Cuando este punto no está claro, pasa algo muy común: el evento sale bien, la gente la pasa bien, pero no deja resultados concretos.


En cambio, cuando está bien planteado, empiezan a aparecer efectos reales: clientes que vuelven a comprar, nuevas conversaciones comerciales, vínculos que se fortalecen.


Ahí es donde el evento deja de ser una acción aislada y pasa a ser una herramienta que acompaña el crecimiento del negocio.



La importancia de las experiencias


En un contexto donde gran parte de las interacciones se dan a través de pantallas, los eventos permiten algo cada vez más valioso: humanizar la marca.


Son espacios donde las personas pueden conocer quiénes están detrás de la empresa, cómo trabajan y qué tipo de relación buscan construir. Ese contacto cercano transforma la percepción del cliente.


Conversaciones reales, momentos compartidos, un café o una actividad en conjunto generan una experiencia distinta, más cercana y genuina. El vínculo deja de ser únicamente transaccional y pasa a construirse desde otro lugar.


En este sentido, los eventos no solo comunican lo que la empresa hace, sino cómo lo hace. Y muchas veces, esa diferencia es la que termina influyendo en la decisión del cliente.



Un espacio diferente para construir relaciones


En el día a día, la relación con los clientes suele estar atravesada por una venta, una consulta o una gestión puntual.


Los eventos generan un contexto distinto.


Hay tiempo para conversar, intercambiar ideas y conocerse mejor. Este tipo de interacción permite construir una relación más genuina, basada en la confianza.


Esa cercanía es difícil de lograr en otros espacios y muchas veces es lo que termina inclinando una decisión.


En línea con esto, un estudio de EventTrack señala que: "el 91% de los consumidores afirma que participar en experiencias de marca los hace más propensos a comprar, y el 40% se siente más leal después de estos encuentros".



Un ejemplo concreto: cuando el evento genera impacto


En la práctica, las empresas que trabajan los eventos de forma estratégica logran resultados que van más allá de la visibilidad.

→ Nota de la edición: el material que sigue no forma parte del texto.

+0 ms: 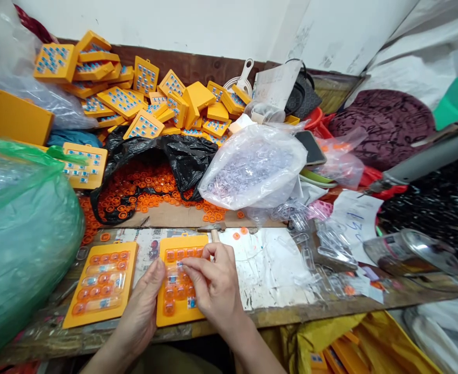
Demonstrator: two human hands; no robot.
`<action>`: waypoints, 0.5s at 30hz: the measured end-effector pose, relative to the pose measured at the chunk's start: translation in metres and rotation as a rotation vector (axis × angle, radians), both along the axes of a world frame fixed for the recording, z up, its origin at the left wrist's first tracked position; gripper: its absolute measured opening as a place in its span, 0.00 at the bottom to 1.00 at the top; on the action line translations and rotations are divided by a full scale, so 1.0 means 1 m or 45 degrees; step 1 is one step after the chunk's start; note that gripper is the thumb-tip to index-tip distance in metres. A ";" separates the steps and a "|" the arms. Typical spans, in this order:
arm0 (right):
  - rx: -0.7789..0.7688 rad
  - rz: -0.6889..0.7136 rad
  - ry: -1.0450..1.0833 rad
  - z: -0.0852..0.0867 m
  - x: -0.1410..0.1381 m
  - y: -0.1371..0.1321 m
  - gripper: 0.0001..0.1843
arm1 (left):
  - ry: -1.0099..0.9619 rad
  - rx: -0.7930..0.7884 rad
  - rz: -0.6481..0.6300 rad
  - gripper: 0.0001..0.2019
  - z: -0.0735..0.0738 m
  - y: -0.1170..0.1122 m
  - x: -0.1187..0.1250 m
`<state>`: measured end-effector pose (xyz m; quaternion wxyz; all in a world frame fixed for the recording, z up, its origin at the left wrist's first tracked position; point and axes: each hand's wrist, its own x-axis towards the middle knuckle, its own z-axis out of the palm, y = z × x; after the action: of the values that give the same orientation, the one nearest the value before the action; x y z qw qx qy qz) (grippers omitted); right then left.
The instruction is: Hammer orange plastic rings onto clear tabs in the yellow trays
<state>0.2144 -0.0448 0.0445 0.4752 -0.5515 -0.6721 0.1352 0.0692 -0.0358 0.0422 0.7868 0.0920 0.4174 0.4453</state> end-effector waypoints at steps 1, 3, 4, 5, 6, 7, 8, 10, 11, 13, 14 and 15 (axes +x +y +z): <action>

Desde la consultora, hemos acompañado a empresas en la organización de encuentros pensados como espacios de valor. En uno de estos casos, se propuso una jornada donde un proveedor brindó una charla práctica sobre la aplicación de productos.


El objetivo no era solo convocar personas, sino generar un espacio de aprendizaje e intercambio. Los clientes pudieron hacer consultas, compartir experiencias y conocer más de cerca al equipo.


Este tipo de dinámicas genera cercanía y confianza, y abre la puerta a nuevas conversaciones comerciales que surgen de forma natural.


Cuando el evento está bien enfocado, su impacto no termina ese día.



El evento no termina cuando termina


Uno de los errores más comunes es pensar que el evento termina cuando las personas se van.


El trabajo posterior es clave para capitalizar lo que se generó. Mantener el contacto, dar seguimiento y aprovechar el contenido, permite transformar la experiencia en oportunidades concretas.


Sin este paso, gran parte del valor del evento se pierde.



El rol de la estrategia en cada evento


En MC Consultora Empresarial trabajamos los eventos como parte de una estrategia integral. No se trata solo de organizar un encuentro, sino de definir qué se busca lograr y cómo ese evento puede aportar al crecimiento del negocio.


Cada decisión —desde el tipo de evento hasta el contenido, el público y el seguimiento— se piensa en función de ese objetivo.


Porque cuando un evento está bien planteado, deja de ser solo un momento y se convierte en una herramienta real para generar valor.